Reanalysis of exome negative patients with rare disease: a pragmatic workflow for diagnostic applications

Genome Med. 2022 Jun 17;14(1):66. doi: 10.1186/s13073-022-01069-z.


Background: Approximately two third of patients with a rare genetic disease remain undiagnosed after exome sequencing (ES). As part of our post-test counseling procedures, patients without a conclusive diagnosis are advised to recontact their referring clinician to discuss new diagnostic opportunities in due time. We performed a systematic study of genetically undiagnosed patients 5 years after their initial negative ES report to determine the efficiency of diverse reanalysis strategies.

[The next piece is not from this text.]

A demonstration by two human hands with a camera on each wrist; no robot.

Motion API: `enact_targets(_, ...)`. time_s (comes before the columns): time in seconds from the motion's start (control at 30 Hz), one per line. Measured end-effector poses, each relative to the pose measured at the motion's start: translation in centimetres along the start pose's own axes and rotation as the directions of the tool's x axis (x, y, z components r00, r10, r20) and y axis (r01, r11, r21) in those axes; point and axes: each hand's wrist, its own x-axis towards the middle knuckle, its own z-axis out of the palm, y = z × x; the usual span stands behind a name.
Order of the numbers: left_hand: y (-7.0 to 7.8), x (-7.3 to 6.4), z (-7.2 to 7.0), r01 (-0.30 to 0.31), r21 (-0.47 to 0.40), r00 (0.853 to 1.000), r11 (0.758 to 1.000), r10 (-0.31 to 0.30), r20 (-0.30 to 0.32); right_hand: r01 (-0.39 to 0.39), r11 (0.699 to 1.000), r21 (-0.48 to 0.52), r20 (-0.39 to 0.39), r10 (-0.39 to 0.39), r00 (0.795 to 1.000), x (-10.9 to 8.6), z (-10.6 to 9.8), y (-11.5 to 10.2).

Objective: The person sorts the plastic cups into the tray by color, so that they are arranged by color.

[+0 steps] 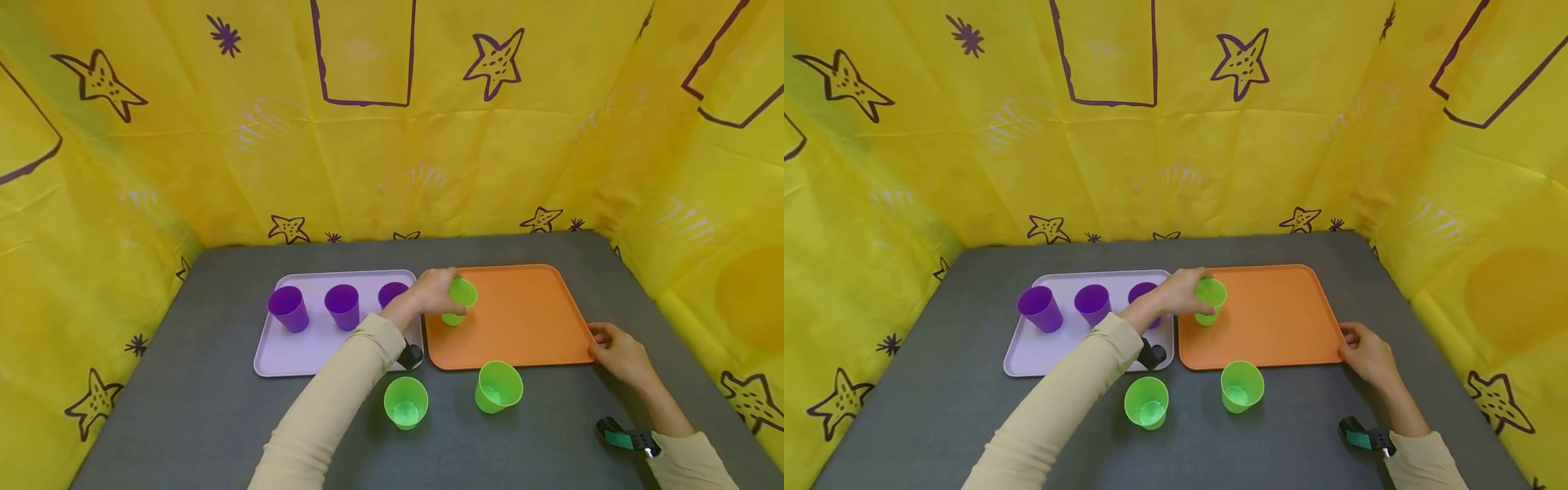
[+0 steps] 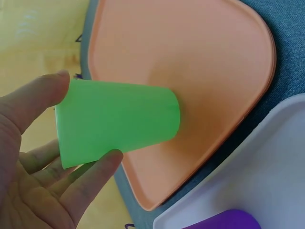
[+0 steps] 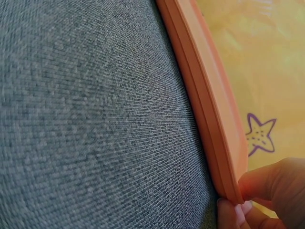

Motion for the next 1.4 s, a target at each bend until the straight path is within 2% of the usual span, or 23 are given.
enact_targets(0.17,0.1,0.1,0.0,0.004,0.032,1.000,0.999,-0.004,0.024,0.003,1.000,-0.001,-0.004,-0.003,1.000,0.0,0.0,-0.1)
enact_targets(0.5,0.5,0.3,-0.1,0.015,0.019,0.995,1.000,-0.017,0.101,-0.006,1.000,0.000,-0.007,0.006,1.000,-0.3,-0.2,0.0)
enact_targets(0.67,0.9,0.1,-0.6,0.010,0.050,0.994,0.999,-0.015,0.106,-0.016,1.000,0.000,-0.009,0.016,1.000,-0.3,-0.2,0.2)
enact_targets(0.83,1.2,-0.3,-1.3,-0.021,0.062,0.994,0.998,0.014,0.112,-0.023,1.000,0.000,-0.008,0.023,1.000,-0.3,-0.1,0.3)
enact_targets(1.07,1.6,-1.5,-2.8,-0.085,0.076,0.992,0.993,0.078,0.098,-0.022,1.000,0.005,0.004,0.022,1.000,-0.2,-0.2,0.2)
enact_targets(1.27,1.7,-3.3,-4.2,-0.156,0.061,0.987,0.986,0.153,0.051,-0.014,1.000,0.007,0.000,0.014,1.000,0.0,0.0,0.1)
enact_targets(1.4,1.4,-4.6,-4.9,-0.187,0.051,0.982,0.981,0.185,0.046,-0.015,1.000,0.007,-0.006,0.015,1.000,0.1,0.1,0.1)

Methods: We revisited a cohort of 150 pediatric neurology patients originally enrolled at Radboud University Medical Center, of whom 103 initially remained genetically undiagnosed. We monitored uptake of physician-initiated routine clinical and/or genetic re-evaluation (ad hoc re-evaluation) and performed systematic reanalysis, including ES-based resequencing, of all genetically undiagnosed patients (systematic re-evaluation).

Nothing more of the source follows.